### EXERCISE GOAL:
The answer must be every line below that holds the word "metal".

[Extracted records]

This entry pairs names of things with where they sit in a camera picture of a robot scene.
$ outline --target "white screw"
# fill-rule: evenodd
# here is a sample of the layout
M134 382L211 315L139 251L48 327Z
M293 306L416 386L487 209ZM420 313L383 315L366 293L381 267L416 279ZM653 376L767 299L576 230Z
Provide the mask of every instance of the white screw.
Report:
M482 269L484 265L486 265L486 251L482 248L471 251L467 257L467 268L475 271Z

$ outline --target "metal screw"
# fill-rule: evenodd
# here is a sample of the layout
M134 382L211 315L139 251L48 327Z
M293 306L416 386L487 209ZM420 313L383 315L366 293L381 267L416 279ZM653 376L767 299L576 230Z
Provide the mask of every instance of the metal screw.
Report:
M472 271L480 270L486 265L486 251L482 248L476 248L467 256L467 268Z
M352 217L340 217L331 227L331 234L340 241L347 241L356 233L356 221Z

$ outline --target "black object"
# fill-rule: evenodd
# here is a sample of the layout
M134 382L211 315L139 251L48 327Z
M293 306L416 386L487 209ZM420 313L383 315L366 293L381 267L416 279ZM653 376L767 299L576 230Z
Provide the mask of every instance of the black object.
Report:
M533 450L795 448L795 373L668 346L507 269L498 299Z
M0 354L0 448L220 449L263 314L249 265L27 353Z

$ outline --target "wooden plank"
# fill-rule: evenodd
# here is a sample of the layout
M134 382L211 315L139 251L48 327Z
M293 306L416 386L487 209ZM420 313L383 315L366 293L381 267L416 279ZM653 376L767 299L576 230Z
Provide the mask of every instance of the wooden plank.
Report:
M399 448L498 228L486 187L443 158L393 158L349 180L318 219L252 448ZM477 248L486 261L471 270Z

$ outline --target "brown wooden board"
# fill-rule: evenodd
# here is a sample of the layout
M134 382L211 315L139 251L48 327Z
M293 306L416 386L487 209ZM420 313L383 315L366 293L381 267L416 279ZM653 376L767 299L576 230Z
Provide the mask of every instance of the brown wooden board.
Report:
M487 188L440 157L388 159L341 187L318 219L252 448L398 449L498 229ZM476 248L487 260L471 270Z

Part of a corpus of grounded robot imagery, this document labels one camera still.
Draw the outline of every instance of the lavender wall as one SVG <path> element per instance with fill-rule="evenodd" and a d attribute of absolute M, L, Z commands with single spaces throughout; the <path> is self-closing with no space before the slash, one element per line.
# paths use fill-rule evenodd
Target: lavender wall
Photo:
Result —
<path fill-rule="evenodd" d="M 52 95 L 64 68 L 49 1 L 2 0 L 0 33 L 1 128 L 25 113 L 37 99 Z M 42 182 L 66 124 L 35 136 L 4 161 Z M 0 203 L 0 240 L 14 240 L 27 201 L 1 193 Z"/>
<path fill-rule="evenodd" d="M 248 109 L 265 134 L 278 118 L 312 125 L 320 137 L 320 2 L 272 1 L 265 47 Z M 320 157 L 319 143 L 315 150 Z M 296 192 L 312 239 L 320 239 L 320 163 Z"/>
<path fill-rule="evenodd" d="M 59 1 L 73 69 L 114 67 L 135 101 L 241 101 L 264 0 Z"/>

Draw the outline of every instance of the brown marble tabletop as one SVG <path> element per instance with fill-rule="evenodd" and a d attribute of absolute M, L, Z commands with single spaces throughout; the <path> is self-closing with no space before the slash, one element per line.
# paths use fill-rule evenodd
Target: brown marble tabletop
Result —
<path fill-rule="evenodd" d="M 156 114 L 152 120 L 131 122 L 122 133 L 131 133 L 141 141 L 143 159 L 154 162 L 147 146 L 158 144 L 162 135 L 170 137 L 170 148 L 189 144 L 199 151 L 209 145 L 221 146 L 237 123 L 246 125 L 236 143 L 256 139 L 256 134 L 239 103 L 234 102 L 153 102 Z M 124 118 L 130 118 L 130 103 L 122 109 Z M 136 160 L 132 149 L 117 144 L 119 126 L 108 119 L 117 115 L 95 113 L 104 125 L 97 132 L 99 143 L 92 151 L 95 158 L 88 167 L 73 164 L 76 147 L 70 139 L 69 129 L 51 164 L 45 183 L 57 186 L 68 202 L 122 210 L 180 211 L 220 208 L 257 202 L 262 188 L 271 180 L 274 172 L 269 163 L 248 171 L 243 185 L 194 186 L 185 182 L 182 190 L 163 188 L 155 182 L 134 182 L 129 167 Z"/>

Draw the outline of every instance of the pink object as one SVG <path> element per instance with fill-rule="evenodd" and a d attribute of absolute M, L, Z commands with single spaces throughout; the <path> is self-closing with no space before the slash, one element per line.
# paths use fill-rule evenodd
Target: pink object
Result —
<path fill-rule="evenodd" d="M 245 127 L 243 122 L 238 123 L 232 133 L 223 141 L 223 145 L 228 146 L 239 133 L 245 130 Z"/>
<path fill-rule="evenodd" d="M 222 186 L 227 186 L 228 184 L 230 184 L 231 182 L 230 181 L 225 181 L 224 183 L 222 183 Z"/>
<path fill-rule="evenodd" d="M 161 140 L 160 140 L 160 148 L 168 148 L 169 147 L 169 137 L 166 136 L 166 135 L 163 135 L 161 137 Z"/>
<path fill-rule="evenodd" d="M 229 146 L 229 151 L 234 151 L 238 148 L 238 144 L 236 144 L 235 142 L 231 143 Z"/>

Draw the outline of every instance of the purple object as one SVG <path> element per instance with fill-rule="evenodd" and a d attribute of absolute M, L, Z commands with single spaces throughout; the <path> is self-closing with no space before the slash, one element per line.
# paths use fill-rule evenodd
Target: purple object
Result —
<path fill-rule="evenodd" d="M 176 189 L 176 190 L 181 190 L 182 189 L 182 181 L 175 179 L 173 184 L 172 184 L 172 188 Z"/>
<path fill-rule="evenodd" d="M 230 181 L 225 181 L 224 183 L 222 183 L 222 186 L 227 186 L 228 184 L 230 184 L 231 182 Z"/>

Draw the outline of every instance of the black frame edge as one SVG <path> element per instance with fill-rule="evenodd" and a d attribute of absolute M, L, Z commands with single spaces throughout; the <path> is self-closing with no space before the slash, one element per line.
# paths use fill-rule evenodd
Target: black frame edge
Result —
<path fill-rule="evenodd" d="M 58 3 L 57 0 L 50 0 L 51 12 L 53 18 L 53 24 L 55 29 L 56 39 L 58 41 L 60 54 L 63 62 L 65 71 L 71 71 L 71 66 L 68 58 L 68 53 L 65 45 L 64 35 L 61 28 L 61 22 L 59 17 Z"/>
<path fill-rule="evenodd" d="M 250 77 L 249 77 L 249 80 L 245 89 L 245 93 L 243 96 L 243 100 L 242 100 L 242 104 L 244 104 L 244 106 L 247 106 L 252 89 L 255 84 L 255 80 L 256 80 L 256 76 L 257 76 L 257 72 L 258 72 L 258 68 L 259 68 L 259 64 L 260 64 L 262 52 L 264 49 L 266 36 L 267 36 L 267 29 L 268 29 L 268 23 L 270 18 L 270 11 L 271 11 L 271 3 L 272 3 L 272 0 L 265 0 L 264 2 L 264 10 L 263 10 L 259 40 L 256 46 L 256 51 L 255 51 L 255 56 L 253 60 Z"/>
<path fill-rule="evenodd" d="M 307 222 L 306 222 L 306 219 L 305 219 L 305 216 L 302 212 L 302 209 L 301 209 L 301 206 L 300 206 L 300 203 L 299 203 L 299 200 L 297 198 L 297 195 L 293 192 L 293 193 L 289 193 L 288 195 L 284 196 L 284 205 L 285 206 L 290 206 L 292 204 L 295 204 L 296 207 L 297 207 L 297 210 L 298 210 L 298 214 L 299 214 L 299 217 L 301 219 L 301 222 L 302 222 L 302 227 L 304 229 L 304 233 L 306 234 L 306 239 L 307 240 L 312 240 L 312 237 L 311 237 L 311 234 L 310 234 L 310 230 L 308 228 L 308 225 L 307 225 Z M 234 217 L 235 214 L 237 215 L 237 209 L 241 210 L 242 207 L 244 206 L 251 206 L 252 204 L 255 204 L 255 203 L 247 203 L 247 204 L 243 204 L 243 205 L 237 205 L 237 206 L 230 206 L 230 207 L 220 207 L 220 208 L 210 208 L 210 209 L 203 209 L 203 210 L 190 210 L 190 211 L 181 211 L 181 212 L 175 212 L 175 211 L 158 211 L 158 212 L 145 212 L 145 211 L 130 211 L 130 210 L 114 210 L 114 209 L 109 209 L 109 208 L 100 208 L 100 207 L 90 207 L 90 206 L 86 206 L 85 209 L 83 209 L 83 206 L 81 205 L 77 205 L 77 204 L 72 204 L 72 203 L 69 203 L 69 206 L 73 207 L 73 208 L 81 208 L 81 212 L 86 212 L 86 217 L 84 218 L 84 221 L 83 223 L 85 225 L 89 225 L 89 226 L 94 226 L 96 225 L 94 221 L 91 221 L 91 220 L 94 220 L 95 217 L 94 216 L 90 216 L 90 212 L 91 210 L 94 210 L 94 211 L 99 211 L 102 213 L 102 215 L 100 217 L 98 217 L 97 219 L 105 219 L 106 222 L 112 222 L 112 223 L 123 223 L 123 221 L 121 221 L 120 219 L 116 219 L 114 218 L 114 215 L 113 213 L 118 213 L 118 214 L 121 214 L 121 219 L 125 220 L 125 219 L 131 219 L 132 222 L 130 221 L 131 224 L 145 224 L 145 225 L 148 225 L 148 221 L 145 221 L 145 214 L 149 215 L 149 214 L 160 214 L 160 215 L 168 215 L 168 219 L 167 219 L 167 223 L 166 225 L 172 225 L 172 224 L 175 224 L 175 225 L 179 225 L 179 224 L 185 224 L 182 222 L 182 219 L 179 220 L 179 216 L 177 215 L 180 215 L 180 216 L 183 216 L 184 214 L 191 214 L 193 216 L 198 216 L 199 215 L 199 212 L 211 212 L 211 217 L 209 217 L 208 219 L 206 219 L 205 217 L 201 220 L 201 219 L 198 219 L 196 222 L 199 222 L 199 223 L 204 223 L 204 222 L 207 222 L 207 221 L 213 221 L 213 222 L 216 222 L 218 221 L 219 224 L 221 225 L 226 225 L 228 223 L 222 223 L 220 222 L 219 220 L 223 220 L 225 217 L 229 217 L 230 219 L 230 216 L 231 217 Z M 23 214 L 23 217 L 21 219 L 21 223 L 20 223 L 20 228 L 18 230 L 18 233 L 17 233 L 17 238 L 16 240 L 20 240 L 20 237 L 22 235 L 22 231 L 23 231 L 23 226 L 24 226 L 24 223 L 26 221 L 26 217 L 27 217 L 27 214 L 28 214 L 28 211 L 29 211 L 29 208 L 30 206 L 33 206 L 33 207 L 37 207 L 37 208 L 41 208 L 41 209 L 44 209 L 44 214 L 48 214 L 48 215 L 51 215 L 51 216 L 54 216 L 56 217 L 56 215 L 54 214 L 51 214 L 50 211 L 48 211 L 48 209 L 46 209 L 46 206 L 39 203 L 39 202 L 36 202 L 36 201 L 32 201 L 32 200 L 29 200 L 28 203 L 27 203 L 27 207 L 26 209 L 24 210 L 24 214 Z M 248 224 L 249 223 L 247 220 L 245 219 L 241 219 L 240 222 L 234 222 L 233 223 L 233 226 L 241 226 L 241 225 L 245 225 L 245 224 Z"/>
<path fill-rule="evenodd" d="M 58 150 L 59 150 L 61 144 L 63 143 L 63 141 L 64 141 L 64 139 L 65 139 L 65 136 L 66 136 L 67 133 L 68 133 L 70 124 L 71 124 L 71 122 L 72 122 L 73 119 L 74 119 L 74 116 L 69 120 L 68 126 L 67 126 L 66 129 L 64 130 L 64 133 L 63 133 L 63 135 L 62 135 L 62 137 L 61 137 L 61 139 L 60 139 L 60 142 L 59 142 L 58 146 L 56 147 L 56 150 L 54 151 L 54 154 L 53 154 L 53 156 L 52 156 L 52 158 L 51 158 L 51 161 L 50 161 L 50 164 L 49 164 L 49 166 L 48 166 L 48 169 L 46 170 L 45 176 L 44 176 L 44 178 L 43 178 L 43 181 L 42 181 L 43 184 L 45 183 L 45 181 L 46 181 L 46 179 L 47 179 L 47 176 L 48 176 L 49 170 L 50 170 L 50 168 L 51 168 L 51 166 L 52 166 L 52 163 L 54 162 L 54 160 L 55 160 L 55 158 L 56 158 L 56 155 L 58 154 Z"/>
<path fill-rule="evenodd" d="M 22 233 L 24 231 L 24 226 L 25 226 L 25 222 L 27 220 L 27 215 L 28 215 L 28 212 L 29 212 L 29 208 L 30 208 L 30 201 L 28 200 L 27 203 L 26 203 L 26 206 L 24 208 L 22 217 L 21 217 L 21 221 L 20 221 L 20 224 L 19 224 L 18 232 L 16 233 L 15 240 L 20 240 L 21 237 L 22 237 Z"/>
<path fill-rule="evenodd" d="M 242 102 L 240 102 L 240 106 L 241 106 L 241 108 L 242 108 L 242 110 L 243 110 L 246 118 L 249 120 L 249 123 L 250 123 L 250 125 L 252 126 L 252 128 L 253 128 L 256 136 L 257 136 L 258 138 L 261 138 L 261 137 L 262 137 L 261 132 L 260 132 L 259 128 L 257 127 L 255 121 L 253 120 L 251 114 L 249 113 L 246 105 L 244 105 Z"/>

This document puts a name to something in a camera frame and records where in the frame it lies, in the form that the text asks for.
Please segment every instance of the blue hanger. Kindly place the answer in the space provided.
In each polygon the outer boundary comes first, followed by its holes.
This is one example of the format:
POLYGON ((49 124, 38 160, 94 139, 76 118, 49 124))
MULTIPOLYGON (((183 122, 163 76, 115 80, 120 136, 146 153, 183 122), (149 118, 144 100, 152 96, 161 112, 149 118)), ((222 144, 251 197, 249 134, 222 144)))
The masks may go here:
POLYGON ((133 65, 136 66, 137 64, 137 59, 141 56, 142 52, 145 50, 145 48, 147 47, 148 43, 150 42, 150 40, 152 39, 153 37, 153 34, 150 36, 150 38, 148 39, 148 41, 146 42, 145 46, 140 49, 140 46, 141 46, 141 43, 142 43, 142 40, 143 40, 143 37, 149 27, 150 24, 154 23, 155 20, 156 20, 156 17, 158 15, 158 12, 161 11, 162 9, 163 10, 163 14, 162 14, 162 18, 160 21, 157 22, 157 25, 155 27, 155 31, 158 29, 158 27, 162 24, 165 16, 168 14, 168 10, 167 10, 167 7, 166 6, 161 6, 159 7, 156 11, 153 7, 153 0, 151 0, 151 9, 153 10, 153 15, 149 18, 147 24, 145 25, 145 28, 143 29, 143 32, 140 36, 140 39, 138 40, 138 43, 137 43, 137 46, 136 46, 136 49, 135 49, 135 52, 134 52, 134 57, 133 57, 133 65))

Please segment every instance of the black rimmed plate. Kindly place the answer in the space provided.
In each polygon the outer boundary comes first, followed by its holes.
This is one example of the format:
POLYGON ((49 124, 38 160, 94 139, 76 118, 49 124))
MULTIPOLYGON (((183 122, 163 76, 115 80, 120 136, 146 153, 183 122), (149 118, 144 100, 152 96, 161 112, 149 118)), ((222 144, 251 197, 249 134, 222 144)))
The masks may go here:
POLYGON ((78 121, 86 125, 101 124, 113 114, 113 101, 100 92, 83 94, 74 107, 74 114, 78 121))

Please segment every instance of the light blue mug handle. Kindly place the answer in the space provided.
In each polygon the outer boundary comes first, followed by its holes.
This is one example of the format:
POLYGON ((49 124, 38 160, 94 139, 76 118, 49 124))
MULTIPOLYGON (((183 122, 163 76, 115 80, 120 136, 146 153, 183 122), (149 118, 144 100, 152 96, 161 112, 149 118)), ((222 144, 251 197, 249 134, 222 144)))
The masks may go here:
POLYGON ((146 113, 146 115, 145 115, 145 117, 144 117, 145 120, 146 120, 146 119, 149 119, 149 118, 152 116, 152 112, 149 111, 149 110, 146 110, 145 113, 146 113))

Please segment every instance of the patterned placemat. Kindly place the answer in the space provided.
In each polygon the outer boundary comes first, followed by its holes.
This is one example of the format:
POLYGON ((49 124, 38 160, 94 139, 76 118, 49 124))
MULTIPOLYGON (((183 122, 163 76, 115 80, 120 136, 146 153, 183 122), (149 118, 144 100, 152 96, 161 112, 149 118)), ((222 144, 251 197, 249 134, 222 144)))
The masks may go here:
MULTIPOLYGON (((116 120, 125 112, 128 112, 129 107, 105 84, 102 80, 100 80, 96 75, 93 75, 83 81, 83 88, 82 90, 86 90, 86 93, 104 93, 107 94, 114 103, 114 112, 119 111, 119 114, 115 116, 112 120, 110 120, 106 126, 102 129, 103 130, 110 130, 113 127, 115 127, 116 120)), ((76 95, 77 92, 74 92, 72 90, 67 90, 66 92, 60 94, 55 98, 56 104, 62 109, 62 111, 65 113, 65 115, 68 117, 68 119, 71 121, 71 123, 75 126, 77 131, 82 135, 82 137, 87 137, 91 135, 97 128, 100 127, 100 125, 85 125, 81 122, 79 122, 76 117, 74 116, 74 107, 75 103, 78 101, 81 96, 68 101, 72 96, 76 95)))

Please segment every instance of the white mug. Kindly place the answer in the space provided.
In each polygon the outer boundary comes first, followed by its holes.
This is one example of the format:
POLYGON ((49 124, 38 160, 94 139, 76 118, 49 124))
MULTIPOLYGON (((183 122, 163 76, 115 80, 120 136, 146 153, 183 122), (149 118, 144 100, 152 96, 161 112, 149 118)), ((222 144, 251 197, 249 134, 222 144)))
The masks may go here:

### RESULT FOR THIS EXERCISE:
$ outline --target "metal screw"
Provide the mask of every instance of the metal screw.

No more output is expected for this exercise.